What Money Can't Buy: The Moral Limits of Markets.

AuthorMontanye, James A.
PositionBook review

* What Money Can't Buy: The Moral Limits of Markets

By Michael J. Sandel

New York: Farrar, Straus and Giroux, 2012.

Pp. 244. $27.00 cloth.

The conjunction of a stubbornly persistent economic recession, an apostatizing statement by a former Federal Reserve chairman claiming that financial markets' ability to self-correct may have been overestimated, and a resurgent interest in progressive social policies has caused scholars across the board to reevaluate the relative strengths and weaknesses of the market process. Much of the current empirical work is aimed at designing more efficient market regulations. A parallel effort is given both to reconsidering the morality of the market process itself and to asking whether society's broad reliance on markets represents an appropriately moral social choice. If the market process stumbles on moral grounds, then the way will be eased for more progressive regulation of markets and of social institutions generally en route to creating an ostensibly more perfect--albeit still illusory--concept of social justice.

Joining the recent literature on markets and morality is the latest book by the popular philosopher Michael Sandel, entitled What Money Can't Buy: The Moral Limits of Markets. Sandel considers whether markets and market values have come to dominate aspects of life where morally they don't belong.

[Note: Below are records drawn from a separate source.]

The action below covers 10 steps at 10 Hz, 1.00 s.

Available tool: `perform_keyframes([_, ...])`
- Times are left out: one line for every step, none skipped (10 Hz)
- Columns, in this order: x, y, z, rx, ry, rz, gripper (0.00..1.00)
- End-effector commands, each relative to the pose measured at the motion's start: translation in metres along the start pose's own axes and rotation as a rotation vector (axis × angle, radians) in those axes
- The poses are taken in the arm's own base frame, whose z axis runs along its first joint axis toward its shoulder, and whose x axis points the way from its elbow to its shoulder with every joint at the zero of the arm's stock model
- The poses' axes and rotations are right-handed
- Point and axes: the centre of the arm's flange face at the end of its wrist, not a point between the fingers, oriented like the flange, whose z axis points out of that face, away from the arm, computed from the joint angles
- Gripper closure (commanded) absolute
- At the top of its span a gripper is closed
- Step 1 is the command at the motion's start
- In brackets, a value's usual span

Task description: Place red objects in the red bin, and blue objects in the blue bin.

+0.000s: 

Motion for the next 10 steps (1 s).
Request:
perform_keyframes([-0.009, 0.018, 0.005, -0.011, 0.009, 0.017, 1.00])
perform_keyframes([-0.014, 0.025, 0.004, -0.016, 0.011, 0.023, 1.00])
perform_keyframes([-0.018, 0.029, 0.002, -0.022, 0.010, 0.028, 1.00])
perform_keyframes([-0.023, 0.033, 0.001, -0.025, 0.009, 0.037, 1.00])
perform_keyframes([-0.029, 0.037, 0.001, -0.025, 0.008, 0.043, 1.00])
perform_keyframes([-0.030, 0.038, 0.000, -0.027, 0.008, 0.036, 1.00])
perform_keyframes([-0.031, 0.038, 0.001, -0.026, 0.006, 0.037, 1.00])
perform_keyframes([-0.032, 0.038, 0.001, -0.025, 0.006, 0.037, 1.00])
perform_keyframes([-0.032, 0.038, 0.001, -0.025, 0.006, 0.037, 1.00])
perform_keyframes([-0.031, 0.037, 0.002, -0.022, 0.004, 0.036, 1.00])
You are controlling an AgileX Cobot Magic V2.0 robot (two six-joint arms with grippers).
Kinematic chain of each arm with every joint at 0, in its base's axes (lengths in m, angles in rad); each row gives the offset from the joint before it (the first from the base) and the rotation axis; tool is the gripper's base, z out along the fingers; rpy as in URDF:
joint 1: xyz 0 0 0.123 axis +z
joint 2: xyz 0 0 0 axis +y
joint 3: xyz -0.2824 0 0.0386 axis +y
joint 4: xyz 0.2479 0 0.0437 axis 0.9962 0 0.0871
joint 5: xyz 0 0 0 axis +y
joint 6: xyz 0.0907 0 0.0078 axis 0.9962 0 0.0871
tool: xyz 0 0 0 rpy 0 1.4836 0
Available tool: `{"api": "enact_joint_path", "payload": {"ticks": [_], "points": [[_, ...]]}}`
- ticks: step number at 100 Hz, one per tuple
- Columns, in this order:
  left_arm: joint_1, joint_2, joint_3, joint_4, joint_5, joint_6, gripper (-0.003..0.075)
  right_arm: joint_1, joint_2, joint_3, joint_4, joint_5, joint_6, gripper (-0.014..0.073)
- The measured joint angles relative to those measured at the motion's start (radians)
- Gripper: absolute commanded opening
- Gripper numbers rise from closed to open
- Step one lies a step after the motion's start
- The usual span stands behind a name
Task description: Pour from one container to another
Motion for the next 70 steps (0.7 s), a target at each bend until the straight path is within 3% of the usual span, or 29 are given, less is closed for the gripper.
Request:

Are there, in other words, some things that money can't--and furthermore shouldn't--buy?

This book rises on two legs. One is fairness, arguing that economic inequality causes money and markets to matter more now than in the past. The second leg, which borrows tacitly from Kant, argues that valuing certain goods in money terms corrupts their nature by depriving them of some essential dignity. Sandel acknowledges markets' ability to allocate goods efficiently, but he argues that efficiency entails morally corrosive and corrupting social costs: "we corrupt a good, an activity, or a social practice whenever we treat it according to a lower norm than is appropriate to it" (p. 46). He offers numerous examples of activities that were once guided by long-standing social norms but recently have become infused with market values. He questions throughout whether this truly is the way we want to live.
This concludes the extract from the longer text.